> _Work task_:
Within the listing below, filter for "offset" and copy every matching line.

> _Provided records_:
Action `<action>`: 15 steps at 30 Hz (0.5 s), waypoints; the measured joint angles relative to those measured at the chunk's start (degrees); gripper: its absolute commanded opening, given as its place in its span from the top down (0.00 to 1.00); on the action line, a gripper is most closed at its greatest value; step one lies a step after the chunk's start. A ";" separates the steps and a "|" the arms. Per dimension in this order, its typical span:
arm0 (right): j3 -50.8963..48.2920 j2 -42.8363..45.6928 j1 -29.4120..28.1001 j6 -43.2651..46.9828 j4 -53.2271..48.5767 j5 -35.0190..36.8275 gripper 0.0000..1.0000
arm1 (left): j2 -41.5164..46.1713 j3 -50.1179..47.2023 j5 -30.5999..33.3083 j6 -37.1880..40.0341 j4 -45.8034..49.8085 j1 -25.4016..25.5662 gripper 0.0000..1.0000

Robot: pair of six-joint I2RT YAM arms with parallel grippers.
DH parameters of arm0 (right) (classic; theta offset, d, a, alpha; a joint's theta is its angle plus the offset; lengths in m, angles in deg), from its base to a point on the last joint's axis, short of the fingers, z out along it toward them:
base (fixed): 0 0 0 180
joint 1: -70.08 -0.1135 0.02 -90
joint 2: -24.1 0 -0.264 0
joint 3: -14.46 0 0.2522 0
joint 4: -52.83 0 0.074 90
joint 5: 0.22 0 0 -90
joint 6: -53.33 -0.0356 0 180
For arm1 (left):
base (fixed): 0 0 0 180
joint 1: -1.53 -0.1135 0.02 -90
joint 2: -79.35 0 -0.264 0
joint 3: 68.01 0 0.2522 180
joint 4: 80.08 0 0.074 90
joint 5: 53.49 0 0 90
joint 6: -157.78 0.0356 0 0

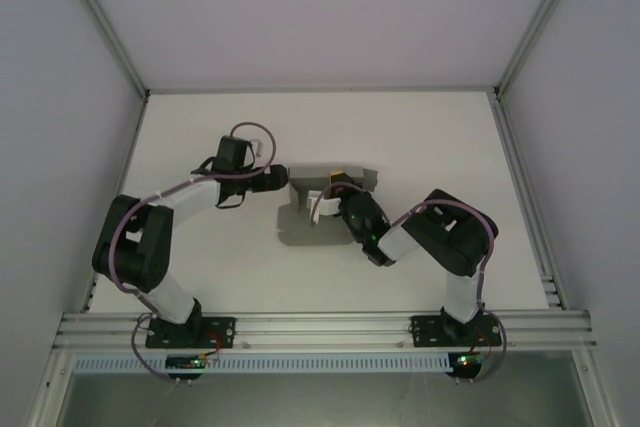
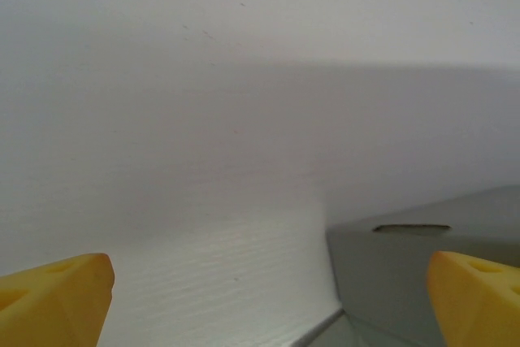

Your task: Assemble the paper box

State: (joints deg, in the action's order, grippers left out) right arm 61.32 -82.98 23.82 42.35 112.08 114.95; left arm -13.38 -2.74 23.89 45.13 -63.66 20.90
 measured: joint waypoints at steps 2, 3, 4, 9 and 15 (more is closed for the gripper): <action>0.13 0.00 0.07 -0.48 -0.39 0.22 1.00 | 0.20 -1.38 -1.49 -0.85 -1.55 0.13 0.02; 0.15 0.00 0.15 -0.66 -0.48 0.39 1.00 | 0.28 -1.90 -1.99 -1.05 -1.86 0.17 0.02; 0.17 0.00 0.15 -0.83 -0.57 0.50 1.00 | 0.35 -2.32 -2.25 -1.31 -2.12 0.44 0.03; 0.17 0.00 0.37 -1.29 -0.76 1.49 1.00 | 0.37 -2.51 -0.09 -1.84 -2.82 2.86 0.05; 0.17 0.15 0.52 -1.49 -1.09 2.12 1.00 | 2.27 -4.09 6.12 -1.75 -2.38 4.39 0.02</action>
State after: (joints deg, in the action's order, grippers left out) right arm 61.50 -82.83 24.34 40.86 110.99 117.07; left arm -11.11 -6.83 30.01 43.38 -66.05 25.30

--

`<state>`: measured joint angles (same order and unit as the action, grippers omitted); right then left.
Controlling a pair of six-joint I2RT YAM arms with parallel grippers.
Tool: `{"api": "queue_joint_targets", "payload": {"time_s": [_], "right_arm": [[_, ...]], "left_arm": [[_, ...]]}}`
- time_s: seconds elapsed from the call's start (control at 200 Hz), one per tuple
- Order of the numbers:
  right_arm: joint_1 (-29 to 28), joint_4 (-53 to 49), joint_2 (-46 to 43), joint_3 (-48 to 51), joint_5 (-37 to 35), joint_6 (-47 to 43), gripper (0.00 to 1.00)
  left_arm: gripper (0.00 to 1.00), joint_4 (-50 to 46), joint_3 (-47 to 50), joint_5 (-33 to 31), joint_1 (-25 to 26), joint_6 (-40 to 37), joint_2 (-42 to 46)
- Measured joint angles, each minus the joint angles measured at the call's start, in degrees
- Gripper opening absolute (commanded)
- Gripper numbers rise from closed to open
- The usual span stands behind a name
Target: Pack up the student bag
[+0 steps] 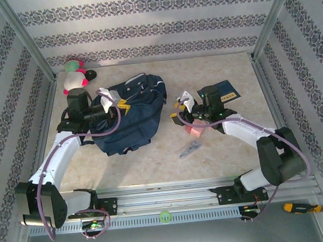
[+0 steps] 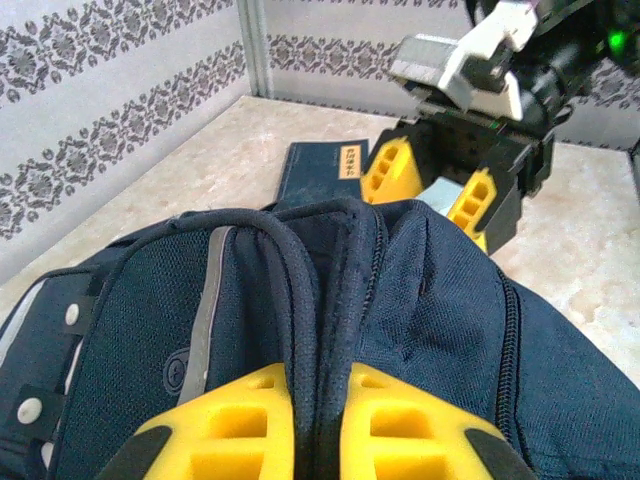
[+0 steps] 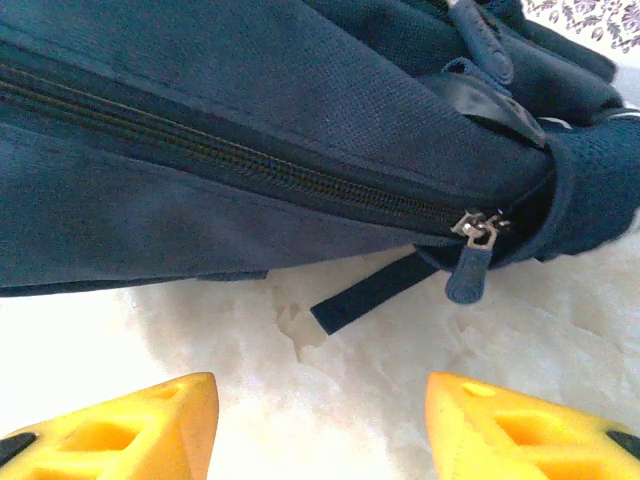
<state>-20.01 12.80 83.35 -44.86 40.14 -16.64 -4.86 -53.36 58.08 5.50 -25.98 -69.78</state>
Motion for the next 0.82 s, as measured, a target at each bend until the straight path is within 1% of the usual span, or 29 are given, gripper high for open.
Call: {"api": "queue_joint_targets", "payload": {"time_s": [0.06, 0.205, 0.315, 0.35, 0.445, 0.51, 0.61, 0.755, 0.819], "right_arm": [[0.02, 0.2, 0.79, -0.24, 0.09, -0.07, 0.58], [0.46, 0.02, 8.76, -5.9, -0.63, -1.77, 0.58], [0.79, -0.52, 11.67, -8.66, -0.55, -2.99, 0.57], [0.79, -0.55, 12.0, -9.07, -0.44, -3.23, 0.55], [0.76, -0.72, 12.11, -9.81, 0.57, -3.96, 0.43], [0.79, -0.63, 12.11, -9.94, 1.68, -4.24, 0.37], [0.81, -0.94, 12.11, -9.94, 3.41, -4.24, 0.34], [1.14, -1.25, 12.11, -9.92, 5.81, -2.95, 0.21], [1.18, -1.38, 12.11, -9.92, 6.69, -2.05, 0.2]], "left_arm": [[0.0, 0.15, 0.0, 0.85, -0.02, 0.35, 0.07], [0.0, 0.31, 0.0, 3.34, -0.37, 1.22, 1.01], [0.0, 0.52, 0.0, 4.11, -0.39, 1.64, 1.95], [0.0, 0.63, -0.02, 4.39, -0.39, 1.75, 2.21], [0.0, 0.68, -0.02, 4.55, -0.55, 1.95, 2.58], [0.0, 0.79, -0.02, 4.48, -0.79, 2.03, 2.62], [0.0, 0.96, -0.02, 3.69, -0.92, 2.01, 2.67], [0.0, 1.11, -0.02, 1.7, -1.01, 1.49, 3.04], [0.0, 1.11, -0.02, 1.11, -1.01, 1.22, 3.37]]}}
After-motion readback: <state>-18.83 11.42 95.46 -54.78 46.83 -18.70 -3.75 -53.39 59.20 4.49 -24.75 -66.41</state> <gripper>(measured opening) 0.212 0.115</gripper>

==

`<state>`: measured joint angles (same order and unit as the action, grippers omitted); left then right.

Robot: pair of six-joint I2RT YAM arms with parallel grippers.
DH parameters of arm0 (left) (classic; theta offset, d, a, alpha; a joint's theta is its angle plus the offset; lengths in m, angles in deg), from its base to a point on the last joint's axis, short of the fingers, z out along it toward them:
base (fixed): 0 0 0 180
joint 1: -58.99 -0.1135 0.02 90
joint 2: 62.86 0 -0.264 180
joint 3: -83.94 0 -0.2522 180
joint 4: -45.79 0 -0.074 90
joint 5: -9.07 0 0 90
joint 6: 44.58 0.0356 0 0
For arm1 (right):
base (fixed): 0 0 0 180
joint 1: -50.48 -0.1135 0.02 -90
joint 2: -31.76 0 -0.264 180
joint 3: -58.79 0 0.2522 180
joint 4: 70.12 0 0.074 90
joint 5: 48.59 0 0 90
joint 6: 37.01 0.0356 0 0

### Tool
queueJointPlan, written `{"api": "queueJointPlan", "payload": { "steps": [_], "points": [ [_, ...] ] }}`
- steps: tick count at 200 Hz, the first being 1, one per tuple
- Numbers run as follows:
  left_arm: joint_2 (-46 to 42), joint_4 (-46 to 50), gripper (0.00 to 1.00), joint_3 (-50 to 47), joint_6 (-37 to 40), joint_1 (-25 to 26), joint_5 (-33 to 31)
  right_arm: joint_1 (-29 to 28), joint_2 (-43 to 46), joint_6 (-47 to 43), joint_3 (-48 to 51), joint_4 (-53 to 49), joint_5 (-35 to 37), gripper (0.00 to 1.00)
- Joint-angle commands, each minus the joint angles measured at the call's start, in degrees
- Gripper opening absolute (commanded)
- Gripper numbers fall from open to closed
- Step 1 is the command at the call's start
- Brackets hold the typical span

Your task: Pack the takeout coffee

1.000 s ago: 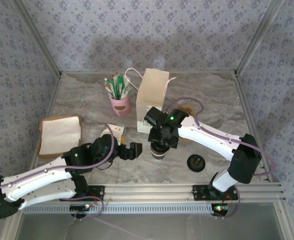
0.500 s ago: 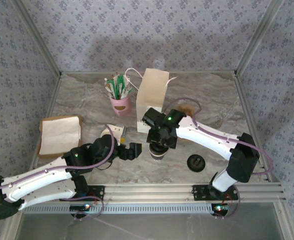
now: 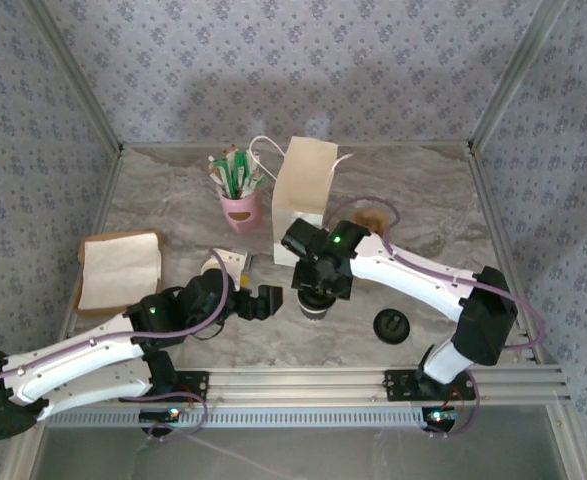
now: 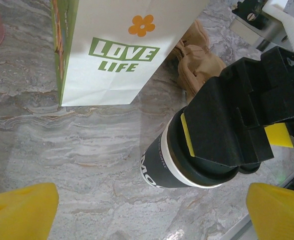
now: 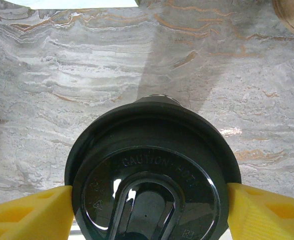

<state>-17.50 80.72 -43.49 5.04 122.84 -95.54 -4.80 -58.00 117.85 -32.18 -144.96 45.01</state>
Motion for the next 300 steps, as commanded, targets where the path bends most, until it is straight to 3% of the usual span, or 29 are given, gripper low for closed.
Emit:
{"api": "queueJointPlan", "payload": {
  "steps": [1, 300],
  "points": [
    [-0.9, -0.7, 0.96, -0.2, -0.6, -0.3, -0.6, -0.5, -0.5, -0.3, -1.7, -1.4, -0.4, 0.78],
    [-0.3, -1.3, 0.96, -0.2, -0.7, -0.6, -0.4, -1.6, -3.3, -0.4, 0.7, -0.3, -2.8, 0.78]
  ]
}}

> _Task solution_:
DH parameters of arm0 (right) (classic; theta offset, d, a, alpha; a joint's theta is its angle plus the offset; lengths in m, angles in deg), from its base to a point on the last joint's axis, short of the fingers, z out along it toward them:
DH parameters of arm0 (left) (classic; theta offset, d, a, alpha; a joint's theta is its angle plus the offset; lengths in m, angles in deg), from its base to a point on the last joint's axis, short of the fingers, z out along it toward them:

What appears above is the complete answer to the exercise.